» **EXERCISE REQUIREMENTS**: Nothing outside the range below should be printed. Output exactly the lines from the line with "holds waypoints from" to the line with "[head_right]", both included.

» **SUPPLIED RECORDS**:
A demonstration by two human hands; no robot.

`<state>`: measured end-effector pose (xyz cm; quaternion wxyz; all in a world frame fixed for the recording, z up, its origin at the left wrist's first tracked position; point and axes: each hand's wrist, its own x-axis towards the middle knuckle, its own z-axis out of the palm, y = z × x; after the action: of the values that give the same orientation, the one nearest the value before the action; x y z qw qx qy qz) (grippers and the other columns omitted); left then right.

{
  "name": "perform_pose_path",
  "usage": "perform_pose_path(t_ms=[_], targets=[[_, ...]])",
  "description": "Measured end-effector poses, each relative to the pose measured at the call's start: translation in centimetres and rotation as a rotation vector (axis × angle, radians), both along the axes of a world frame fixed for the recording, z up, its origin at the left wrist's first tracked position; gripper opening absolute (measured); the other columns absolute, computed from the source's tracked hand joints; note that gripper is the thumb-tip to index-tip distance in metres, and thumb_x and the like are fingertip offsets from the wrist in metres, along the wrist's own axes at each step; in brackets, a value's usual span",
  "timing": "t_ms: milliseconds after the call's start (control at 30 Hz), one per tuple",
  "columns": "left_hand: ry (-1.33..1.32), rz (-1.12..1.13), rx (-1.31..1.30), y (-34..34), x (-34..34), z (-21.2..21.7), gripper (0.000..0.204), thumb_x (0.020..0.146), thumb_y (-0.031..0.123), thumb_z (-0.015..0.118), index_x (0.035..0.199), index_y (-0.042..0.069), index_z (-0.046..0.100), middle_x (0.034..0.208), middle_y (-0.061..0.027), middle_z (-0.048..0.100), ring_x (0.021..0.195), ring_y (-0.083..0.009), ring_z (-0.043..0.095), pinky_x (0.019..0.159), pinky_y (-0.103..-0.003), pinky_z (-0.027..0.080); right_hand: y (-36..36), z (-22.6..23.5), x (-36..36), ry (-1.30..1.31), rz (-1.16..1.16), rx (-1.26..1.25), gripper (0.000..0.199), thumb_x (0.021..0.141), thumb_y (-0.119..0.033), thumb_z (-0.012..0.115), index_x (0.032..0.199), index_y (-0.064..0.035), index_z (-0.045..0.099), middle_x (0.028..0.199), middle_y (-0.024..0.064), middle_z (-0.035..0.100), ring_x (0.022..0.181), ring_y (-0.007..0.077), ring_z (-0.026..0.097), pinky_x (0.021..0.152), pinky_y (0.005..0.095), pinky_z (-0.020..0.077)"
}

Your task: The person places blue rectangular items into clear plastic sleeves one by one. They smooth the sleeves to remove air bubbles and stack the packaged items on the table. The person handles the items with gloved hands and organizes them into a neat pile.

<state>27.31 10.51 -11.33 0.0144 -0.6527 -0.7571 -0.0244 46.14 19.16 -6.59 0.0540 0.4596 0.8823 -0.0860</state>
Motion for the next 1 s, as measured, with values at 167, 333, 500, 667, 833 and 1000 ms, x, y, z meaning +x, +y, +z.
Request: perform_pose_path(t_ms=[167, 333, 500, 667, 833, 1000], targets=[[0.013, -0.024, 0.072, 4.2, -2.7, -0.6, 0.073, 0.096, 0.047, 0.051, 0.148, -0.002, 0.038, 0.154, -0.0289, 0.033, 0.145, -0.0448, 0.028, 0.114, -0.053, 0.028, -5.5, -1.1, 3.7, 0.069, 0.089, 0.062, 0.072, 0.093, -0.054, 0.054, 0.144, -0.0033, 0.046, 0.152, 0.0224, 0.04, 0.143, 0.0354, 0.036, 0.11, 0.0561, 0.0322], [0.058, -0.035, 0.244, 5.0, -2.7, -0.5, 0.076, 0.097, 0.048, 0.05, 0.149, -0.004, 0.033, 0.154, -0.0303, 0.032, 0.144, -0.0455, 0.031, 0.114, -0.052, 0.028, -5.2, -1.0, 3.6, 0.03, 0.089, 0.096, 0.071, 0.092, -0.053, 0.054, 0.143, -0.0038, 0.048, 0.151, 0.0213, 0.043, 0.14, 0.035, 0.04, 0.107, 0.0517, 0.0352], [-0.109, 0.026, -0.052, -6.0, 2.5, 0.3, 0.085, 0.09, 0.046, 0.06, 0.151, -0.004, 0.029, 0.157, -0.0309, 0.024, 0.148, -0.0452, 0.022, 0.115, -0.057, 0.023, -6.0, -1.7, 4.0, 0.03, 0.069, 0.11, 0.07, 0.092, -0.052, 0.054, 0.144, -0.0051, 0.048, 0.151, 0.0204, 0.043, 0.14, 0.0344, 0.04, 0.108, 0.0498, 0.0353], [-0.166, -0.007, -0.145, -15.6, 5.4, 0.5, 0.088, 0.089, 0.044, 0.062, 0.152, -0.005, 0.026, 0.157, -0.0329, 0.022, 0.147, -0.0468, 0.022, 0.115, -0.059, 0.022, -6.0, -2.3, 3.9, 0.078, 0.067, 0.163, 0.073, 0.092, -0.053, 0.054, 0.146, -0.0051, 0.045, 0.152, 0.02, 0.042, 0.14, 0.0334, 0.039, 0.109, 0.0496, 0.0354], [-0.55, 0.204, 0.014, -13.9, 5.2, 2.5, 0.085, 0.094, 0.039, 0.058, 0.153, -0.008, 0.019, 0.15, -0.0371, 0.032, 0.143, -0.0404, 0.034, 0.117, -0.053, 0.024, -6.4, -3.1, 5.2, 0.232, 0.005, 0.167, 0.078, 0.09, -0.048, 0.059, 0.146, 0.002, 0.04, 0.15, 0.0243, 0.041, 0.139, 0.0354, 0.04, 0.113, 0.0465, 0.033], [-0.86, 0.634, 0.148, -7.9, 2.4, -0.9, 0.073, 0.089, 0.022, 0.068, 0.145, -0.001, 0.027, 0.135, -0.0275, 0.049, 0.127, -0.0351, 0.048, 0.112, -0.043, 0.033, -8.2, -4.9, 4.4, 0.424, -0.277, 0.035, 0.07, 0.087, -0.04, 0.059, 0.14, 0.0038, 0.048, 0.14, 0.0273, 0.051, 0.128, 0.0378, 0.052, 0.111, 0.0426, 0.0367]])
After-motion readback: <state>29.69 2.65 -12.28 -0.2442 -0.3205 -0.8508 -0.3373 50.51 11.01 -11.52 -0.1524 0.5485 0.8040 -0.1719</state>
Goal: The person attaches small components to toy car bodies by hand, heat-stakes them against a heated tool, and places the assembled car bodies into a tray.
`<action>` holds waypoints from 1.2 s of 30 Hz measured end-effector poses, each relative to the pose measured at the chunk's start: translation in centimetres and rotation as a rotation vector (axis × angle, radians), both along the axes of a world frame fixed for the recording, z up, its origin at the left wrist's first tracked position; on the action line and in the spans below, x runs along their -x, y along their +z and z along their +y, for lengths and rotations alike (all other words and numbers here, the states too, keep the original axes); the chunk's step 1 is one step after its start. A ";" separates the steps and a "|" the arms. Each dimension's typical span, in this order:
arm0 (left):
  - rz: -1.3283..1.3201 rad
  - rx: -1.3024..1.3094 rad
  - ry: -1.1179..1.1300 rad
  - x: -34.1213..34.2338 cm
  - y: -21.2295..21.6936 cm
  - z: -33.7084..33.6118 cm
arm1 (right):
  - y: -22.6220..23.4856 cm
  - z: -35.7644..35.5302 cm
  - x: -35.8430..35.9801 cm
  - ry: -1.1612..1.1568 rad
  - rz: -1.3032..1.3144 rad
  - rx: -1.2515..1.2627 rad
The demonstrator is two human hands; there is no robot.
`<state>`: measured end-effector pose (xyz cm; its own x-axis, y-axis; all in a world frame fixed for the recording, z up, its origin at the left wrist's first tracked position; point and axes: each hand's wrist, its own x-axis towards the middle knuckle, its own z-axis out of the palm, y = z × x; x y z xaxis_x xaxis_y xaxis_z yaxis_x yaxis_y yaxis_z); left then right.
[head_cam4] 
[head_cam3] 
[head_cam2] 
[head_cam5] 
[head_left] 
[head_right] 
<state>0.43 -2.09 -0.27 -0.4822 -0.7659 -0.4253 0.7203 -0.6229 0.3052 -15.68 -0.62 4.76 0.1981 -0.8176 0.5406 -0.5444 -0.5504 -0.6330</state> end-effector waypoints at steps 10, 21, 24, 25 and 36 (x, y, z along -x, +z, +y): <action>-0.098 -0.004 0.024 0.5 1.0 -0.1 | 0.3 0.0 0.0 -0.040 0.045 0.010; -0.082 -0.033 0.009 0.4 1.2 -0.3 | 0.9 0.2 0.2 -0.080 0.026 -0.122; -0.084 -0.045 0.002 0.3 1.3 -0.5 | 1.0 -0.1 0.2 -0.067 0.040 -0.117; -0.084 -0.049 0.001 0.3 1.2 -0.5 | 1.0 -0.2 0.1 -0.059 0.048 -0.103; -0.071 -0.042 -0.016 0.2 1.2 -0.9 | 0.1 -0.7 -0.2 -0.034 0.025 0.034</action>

» **ANSWER SECTION**:
`<action>` holds waypoints from 1.2 s of 30 Hz measured end-effector poses, each relative to the pose measured at the chunk's start: translation in centimetres and rotation as a rotation vector (axis × angle, radians), both along the axes of a world frame fixed for the recording, z up, its origin at the left wrist's first tracked position; on the action line and in the spans below, x runs along their -x, y along their +z and z along their +y, for lengths and rotations alike (all other words and numbers here, the states too, keep the original axes); the chunk's step 1 is one step after its start. A ";" separates the steps and a "|" the arms. Each dimension's typical span, in this order:
arm0 (left):
  - rz: -1.3283..1.3201 rad
  - rx: -1.3024..1.3094 rad
  - ry: -1.1179..1.1300 rad
  - x: -34.1213..34.2338 cm
  - y: -21.2295..21.6936 cm
  - z: -33.7084..33.6118 cm
arm1 (right):
  - y: -22.6220..23.4856 cm
  - z: -35.7644..35.5302 cm
  - x: -35.8430..35.9801 cm
  - ry: -1.1612..1.1568 rad
  - rz: -1.3032..1.3144 rad
  - rx: -1.2515..1.2627 rad
The demonstrator is two human hands; there is no robot.
`<state>`: measured end-effector pose (xyz cm; its own x-axis, y-axis; all in a world frame fixed for the recording, z up, its origin at the left wrist's first tracked position; point and axes: each hand's wrist, its own x-axis towards the middle knuckle, its own z-axis out of the palm, y = z × x; x y z xaxis_x xaxis_y xaxis_z yaxis_x yaxis_y yaxis_z); left then right.
[head_cam4] 
[head_cam3] 
[head_cam2] 
[head_cam5] 
[head_left] 
[head_right] 

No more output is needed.